Then again, I think Snakes on a Plane is ALSO getting the Thursday-night-at-10pm treatment, and it is NOT a remake or a prequel to any other film, at least not to my knowledge.

FWIW, the only "press screening" I have ever been to at night -- that is, the only screening where the only people allowed in the room were media, no radio, no contest winners, no "opinion makers", no nothing -- was the screening for The Da Vinci Code, on the Wednesday night before the film's Friday opening. That was weird.
Christian
I should add that I've seen only promotional screenings, save "Superman Returns," where the PR company blocked out two theaters, one of which was designated solely for press (interesting experience). However, every promo screening I've attended has a section reserved for "press."

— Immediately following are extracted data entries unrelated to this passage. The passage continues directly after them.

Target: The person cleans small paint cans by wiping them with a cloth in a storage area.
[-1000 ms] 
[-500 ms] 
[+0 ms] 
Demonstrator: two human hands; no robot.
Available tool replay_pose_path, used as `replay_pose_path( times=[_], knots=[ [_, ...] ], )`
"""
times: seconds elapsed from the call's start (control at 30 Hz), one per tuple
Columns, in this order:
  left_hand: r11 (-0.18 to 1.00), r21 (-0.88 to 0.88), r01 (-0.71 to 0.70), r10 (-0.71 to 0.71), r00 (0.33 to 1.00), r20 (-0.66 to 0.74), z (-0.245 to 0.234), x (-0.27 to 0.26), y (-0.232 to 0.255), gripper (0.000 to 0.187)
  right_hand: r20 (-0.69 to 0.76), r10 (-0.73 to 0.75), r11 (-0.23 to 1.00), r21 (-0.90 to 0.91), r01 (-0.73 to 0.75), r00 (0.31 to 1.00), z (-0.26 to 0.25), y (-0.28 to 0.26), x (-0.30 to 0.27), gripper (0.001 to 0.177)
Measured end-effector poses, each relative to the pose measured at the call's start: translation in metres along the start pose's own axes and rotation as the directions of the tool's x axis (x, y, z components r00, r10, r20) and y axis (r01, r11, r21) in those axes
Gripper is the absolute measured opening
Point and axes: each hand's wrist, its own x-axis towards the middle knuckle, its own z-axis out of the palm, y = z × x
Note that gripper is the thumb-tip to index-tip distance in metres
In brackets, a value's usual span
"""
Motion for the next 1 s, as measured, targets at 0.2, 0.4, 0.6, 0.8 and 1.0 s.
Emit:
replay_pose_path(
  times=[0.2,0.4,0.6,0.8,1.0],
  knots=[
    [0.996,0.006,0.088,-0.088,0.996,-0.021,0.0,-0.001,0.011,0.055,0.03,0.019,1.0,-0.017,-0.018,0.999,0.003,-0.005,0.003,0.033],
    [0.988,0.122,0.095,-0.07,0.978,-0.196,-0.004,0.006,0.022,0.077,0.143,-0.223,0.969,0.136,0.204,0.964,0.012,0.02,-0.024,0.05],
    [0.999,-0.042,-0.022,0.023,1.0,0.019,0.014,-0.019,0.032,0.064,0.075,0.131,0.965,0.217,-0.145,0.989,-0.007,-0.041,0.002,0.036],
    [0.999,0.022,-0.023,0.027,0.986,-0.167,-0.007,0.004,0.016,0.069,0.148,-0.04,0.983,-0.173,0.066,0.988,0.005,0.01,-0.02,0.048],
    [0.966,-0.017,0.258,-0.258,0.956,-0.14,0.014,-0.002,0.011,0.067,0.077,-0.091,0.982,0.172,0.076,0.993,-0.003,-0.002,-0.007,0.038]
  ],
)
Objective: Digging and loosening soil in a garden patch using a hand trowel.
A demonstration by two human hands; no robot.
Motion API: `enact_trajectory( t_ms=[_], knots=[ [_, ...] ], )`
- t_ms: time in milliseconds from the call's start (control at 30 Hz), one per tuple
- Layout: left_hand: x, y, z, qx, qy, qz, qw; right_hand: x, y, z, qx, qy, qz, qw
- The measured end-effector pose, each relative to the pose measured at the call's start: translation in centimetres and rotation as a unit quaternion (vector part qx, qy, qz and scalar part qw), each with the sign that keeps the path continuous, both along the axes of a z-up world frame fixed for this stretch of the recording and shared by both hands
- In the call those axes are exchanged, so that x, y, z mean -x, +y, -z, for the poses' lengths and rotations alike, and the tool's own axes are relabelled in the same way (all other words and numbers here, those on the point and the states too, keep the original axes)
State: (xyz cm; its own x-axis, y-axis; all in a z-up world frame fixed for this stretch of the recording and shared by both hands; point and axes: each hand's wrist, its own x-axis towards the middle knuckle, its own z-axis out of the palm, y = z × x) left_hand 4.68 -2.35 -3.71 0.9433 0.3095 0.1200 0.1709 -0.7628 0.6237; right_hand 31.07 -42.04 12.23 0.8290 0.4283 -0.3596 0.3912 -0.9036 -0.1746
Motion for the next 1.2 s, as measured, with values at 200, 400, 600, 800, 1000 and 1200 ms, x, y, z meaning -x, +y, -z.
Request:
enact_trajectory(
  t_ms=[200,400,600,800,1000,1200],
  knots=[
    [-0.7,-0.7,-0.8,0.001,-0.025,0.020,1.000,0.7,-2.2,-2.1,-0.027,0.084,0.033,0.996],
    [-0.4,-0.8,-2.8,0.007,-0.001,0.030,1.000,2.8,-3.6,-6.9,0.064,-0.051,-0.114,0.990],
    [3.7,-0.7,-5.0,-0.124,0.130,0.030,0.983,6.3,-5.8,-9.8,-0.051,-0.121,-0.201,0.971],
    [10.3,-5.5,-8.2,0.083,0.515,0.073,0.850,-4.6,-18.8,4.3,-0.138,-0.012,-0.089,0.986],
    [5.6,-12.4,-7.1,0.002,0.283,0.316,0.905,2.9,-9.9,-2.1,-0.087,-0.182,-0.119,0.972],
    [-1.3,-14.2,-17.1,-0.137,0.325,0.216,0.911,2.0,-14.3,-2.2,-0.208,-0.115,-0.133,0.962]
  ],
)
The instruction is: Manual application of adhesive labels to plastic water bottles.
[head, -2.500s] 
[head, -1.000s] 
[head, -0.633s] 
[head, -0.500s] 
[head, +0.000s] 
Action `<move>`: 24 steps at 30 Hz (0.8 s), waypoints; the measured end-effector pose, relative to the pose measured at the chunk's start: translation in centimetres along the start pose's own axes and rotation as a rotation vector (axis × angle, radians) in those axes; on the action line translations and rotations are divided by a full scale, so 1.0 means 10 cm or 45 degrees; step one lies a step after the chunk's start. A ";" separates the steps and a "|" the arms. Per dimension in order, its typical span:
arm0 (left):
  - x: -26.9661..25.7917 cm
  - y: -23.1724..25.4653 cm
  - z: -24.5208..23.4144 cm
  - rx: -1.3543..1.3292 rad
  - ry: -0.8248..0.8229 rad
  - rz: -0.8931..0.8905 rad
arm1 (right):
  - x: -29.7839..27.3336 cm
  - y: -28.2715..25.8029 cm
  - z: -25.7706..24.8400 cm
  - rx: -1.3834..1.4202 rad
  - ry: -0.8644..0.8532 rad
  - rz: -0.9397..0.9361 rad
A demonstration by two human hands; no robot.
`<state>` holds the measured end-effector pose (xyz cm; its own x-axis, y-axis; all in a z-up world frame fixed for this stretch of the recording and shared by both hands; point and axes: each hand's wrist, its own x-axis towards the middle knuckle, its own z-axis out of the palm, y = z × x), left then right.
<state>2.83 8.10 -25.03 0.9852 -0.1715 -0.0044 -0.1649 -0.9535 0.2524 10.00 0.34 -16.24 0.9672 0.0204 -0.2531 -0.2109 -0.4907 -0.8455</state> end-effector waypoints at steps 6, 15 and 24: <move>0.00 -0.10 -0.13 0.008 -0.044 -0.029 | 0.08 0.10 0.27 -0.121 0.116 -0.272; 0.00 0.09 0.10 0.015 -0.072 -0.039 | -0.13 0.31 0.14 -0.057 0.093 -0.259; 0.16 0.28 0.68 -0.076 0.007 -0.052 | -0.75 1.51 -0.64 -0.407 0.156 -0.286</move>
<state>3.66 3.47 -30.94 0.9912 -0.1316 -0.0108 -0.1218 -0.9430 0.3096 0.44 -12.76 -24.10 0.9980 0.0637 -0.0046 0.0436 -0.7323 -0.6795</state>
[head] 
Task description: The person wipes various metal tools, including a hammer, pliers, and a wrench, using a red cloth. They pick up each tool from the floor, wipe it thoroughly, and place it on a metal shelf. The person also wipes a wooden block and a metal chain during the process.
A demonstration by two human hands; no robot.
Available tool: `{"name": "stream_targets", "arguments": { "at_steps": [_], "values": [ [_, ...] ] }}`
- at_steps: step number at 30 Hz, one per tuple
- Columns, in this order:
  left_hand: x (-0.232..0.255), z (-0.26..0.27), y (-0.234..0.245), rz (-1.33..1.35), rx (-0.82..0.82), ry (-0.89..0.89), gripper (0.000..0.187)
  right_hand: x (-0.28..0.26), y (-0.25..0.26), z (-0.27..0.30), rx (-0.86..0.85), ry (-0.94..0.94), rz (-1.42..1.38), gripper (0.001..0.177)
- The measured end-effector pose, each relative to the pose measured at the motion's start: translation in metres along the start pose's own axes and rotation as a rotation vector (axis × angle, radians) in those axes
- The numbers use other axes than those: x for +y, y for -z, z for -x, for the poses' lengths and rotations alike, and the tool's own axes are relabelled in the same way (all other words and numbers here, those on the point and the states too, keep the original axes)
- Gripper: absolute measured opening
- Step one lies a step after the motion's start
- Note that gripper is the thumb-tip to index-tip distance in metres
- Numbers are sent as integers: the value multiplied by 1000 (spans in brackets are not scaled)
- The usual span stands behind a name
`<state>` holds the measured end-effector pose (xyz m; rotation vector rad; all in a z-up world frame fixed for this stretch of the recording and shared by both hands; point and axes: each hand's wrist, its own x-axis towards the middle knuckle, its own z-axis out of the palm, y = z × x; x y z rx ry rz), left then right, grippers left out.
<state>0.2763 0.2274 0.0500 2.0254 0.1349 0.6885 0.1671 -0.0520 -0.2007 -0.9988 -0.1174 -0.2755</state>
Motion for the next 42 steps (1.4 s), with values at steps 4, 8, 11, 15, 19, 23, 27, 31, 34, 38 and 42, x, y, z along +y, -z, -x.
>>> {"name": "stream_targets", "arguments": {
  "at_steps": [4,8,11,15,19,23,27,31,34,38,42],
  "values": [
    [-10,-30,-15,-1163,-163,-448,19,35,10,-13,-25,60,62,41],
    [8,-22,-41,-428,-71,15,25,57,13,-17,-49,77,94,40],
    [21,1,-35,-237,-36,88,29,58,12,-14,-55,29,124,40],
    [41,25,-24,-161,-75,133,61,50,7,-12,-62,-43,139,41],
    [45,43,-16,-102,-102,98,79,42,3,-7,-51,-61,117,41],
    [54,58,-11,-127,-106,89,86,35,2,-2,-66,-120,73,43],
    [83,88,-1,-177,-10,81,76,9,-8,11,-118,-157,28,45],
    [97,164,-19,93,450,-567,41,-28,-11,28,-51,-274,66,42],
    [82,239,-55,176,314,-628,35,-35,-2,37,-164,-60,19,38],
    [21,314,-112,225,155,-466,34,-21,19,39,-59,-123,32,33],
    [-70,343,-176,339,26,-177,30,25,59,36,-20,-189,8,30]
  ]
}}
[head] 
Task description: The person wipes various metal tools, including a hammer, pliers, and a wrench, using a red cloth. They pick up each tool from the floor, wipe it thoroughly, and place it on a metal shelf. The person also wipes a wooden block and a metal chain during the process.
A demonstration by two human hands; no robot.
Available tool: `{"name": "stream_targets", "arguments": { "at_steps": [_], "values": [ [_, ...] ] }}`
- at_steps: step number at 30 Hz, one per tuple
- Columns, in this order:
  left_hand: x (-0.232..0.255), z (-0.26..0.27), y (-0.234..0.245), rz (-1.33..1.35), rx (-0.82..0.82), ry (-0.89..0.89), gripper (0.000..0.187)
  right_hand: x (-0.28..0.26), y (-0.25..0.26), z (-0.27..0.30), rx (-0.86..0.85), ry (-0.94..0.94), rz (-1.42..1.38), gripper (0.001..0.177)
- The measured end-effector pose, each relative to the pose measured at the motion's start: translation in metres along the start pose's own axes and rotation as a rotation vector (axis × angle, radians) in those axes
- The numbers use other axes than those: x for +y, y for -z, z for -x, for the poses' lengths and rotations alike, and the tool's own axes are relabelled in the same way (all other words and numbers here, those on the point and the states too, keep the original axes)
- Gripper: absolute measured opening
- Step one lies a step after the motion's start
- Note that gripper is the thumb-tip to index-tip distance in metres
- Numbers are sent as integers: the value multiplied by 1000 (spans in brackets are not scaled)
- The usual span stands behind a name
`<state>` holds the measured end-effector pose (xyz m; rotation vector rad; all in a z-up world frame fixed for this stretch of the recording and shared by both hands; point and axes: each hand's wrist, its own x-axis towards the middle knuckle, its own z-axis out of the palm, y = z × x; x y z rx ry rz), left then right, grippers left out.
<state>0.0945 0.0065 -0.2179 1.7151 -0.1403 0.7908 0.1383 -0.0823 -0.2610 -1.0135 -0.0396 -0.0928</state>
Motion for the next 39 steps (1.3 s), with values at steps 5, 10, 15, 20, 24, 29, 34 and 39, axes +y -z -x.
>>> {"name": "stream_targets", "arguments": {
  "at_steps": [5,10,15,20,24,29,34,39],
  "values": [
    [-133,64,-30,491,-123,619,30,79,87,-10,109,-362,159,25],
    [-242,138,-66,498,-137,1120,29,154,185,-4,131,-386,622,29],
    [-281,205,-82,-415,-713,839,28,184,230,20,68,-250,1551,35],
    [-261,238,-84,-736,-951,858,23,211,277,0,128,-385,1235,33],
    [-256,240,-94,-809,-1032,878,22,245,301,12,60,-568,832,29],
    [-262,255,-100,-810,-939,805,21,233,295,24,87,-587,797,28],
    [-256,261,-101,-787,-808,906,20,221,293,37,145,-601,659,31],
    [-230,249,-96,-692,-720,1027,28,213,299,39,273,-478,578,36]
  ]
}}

Wait. Now that you mention it, I think my "Da Vinci Code" screening also was press-only.

But I'm not legit "press," in the sense that I don't write for a print paper or magazine. Or maybe more to the point: I have a day job. Therefore, I can't get to the official "press" screenings, which are usually at 2 p.m., on a Monday, at MPAA headquarters.

Incidentally, I did see A Prairie Home Companion at the MPAA, but I don't know who all was in attendance. Sure didn't look like press.
Christian
I see that Peter has blogged about seeing this remake, but inexplicably refuses to discuss it until he's seen the original. (That is so PTC:) ).

spoilers1.gif (I guess)

The movie's reception was pretty disastrous at last night's screening, and as much as I thought the first hour was an improvement over the original, the second half of the movie really sinks the remake. A crucial change in the nature of the main character robs the movie of some of its power, but the finale in the new version also seems to drag out more so than in the original, sapping the final sequence of the power it has in the earlier version. That sequence makes the movie, so getting it right is crucial.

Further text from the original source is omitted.